Dentro del laberinto.



Tengo que salir.

No sé muy bien dónde estoy. Todo es confuso. Parece un laberinto de sombras, plagado de rincones tenebrosos y rebosante de noche. Un exiguo retazo de una mente rota. Las paredes son frías, con un tacto áspero y desapacible. Cuando me acerco a ellas, un terrible vacío me inunda el pecho, una gélida nada, un viento iracundo portador de canciones funestas y risas abyectas.

Algunas veces, tras incontable tiempo deambulando por los angostos corredores, con los pies descalzos y descarnados, encuentro un recóndito remanso de calor. Las sombras se desvanecen por un momento y todo se funde en una artificial, pero agradable amalgama de vapores etílicos y nicotina. Las paredes se derrumban o mejor dicho, simplemente se esfuman, como si nunca hubiesen estado ahí. Entonces y sólo entonces, allá, en lontananza, se vislumbra la salida del intrincado laberinto. No es más que un trémulo brillo en el horizonte, una utopía que ha ganado cierta consistencia y materia, un pequeño punto intermitente que, aunque a ciencia cierta sé que existe no consigo enfocar bien.

Cada vez que veo la salida me dirijo hacia ella, siempre cauto, con pasos vacilantes, temiendo que se evapore, que desaparezca detrás de una invisible brisa perfumada. Sé que puede pasar, ya lo he visto antes. Parece que el camino está despejado, sin obstáculos, pero es mentira y lo sé, siempre, inflexiblemente, me acabo topando con un espejo, un espejo tremendamente familiar. Lo recuerdo de antaño, enmarcado en el verduzco negro de la obsidiana bien pulida. Antes, al otro lado, siempre había un caballero, de yelmo de dragón negro y espada de doble filo. Ahora no. No hay ya caballero ni espada ni obsidiana, ni tan sólo está enmarcado. Sólo es un trozo de espejo arrancado de cuajo de un tormento aguado y sempiterno, aun así lo reconozco y es el mismo espejo de siempre. Una ninfa oscura habita ahora en él e imita mis movimientos, obvio, es un espejo. Sin embargo, tiene vida propia, se puede ver en el hálito de sus ojos.

El espejo no se puede rodear, siempre permanece al frente, no sé bien cómo lo hace, pero siempre está ahí, justo delante. La primera vez que lo vi me dio miedo que me impidiese llegar hasta la salida, pero no es así, creo que sólo aparece para recordarme mis debilidades y temores. Se atraviesa con simplemente seguir andando, pero una vez lo has atravesado, al volver la vista atrás se ha ido, ya no sigue ahí. No estoy seguro, pero creo que se convierte en una luna amarilla, redonda y perfecta. La luna nunca se puede ver hasta entrar en el espejo.

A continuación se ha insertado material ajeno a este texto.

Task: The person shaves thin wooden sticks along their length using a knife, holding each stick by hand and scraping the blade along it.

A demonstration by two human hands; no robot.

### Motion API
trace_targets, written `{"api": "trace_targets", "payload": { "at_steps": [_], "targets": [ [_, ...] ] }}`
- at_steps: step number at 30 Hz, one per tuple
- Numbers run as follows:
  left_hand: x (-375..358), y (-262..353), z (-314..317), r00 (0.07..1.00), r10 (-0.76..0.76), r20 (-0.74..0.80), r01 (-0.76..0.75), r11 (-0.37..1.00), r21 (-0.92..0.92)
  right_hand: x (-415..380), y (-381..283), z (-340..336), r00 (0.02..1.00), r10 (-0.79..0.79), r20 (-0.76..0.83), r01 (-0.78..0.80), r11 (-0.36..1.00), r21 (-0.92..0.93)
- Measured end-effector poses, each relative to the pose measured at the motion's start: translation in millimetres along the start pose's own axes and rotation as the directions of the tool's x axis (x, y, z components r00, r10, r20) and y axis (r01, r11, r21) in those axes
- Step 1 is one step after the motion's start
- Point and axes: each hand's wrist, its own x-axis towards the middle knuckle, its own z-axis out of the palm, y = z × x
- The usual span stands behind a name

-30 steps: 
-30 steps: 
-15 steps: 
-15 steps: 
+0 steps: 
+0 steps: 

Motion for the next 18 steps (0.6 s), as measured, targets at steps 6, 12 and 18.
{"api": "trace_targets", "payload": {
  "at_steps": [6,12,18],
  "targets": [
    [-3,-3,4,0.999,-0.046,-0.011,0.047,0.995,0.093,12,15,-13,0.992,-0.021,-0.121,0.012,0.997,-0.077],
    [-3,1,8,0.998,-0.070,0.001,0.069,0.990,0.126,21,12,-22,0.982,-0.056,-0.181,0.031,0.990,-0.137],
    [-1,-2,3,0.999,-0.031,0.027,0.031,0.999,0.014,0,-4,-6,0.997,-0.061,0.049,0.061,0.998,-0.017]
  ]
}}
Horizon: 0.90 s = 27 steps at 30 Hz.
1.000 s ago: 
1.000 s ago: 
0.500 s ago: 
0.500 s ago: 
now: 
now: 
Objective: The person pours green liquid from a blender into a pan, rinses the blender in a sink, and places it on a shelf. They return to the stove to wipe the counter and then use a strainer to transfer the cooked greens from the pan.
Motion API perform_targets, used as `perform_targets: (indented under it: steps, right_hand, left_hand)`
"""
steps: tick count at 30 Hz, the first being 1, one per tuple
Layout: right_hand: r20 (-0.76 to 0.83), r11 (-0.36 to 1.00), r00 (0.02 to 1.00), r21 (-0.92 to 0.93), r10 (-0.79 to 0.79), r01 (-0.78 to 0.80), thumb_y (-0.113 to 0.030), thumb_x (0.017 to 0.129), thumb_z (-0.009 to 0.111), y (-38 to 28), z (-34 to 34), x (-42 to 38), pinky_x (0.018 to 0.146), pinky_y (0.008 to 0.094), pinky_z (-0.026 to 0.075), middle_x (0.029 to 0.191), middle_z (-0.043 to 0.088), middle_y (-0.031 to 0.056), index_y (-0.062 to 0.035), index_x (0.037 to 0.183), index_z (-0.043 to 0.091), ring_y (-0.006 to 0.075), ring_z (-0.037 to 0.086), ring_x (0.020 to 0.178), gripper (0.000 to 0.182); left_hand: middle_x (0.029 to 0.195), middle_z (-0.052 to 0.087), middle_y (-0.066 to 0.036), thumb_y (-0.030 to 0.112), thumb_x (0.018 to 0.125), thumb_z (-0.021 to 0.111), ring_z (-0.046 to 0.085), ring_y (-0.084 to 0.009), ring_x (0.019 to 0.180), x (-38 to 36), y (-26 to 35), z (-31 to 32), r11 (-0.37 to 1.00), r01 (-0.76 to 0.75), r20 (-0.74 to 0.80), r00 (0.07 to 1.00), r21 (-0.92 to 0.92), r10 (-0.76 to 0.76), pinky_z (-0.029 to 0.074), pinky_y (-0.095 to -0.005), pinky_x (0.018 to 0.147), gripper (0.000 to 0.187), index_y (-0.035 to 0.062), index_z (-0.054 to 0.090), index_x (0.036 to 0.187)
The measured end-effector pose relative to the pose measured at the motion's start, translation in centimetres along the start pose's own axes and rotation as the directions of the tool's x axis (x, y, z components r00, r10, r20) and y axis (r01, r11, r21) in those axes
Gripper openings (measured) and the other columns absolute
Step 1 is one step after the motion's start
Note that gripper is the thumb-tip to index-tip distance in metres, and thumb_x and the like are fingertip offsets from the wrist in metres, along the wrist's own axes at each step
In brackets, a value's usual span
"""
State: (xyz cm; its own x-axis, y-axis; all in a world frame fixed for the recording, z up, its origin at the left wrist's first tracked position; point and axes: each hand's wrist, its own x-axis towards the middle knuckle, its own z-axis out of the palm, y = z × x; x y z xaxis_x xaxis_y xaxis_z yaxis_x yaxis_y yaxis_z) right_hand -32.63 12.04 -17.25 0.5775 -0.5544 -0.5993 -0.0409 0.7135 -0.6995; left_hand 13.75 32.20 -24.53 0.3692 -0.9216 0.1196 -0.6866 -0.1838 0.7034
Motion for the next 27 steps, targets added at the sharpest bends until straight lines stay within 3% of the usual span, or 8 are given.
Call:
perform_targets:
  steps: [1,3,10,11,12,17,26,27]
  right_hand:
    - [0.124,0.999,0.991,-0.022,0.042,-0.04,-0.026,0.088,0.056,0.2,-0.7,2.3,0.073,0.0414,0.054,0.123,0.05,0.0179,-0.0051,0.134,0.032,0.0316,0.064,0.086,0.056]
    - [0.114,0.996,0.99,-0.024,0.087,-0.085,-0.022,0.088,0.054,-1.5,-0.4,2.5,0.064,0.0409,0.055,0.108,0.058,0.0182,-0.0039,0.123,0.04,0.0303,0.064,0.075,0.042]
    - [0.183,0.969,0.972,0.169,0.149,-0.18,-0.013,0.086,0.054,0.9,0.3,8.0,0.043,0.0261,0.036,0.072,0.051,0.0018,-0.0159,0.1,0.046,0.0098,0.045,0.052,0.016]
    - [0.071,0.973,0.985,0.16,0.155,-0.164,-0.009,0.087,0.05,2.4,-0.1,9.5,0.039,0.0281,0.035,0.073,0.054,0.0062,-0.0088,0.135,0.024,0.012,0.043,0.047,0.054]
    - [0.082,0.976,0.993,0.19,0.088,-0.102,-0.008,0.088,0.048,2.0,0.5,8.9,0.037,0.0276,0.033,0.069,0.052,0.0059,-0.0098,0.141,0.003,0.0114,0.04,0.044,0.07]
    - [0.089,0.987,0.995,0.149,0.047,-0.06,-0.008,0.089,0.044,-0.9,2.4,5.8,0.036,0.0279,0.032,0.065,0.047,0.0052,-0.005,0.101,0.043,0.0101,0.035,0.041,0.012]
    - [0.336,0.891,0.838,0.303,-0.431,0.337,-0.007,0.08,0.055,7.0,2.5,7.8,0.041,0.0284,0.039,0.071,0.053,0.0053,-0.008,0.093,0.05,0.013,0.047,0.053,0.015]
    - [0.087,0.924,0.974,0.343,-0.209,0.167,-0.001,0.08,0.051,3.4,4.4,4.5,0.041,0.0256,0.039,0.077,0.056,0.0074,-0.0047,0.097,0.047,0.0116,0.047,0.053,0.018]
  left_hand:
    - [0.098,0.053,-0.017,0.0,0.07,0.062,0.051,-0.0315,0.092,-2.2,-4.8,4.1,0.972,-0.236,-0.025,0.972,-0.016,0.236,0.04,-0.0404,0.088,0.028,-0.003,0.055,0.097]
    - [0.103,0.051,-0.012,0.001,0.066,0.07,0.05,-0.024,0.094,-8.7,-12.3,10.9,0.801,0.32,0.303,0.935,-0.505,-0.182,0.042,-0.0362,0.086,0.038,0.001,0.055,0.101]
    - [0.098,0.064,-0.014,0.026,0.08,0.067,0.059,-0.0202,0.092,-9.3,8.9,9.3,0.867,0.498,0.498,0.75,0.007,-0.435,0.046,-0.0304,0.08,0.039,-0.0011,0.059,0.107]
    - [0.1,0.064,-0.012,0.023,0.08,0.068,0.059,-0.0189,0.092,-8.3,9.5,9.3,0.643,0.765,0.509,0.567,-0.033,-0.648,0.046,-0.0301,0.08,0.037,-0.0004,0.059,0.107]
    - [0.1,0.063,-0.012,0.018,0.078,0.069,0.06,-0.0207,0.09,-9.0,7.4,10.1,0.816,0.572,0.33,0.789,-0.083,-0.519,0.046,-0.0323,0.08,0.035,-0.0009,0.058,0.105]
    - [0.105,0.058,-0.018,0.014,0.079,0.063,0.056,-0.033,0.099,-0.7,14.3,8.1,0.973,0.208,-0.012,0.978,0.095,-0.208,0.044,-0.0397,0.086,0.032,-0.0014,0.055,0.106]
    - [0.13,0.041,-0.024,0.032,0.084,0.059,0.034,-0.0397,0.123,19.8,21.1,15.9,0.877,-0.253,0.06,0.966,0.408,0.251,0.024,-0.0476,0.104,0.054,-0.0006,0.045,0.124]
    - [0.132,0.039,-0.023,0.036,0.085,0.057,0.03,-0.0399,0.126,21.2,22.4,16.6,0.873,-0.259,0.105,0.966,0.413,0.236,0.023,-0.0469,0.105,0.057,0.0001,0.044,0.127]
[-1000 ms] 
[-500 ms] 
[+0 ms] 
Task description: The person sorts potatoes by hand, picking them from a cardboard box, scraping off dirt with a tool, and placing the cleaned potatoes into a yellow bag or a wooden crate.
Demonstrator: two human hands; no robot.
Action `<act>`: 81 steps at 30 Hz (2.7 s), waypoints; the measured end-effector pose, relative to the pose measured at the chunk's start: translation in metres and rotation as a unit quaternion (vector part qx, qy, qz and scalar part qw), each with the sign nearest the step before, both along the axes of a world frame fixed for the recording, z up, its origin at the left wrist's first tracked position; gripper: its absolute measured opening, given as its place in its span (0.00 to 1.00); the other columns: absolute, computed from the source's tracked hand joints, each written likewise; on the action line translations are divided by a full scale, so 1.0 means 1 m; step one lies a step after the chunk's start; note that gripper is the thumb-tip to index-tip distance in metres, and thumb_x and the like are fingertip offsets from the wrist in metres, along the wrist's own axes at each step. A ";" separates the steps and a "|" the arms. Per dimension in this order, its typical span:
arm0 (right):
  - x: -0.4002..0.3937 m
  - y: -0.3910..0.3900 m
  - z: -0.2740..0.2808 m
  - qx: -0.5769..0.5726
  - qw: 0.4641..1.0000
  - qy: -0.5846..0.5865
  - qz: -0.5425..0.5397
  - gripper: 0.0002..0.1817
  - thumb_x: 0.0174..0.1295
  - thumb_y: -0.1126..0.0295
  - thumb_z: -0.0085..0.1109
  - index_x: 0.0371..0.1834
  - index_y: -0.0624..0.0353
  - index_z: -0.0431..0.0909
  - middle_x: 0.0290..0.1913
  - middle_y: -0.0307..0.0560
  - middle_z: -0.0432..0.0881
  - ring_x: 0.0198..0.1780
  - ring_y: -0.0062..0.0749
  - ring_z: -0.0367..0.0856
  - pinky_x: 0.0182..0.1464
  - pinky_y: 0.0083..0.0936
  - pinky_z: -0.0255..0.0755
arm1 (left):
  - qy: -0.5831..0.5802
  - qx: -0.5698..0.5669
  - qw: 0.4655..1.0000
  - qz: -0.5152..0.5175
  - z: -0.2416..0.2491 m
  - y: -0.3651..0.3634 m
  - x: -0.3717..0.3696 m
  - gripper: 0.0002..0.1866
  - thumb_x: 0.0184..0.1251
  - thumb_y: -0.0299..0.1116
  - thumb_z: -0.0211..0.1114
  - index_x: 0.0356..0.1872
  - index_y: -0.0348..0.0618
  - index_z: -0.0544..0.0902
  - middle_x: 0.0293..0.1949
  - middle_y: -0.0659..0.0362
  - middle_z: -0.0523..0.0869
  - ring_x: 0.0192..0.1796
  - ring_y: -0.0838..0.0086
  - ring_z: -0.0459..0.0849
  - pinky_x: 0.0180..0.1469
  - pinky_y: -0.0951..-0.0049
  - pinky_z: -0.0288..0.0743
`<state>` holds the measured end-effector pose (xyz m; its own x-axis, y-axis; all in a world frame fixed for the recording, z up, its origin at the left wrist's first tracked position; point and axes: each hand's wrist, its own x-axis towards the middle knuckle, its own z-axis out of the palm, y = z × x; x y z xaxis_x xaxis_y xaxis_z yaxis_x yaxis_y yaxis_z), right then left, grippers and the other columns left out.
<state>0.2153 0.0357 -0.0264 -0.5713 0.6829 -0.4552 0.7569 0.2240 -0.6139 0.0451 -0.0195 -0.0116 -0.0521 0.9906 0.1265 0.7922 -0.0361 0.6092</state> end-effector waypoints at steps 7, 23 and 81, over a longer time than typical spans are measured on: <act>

Es posible que sea por la aurea luz, pero bajo sus cálidos rayos la salida parece más tangible, más cercana, más real. Asiento los pies, calmo los temblores y centro los ojos. Ando hacia allí, existe la posibilidad de que ni siquiera ande, simplemente me desplace navegando entre el tibio y turbio aire. Mientras, la luna va descendiendo, lenta, pero inexorable. Siempre llega al horizonte cuando parece que ya queda poco para alcanzar la meta. Entonces la luna, quizá jocosa o quizá apenada te devuelve la mirada con la frialdad del acero caliente y todo desaparece. La luna. La salida. La calidez. En un parpadeo, en un suspiro, en un insignificante, pero significativo instante vuelven los muros de sombra y hiel. Otra vez estoy perdido buscando la salida que siempre se va o que, quizá, jamás llegó a ser. “Debí andar hacia el otro lado”, suelo decirme, “la salida sólo era un reflejo en el espejo y en realidad estaba a mi espalda”, me repito, pero siempre caigo en la trampa.

Es posible que algún día la encuentre ya que, cuenta la leyenda que hubo un tiempo en que no se iba con la luna.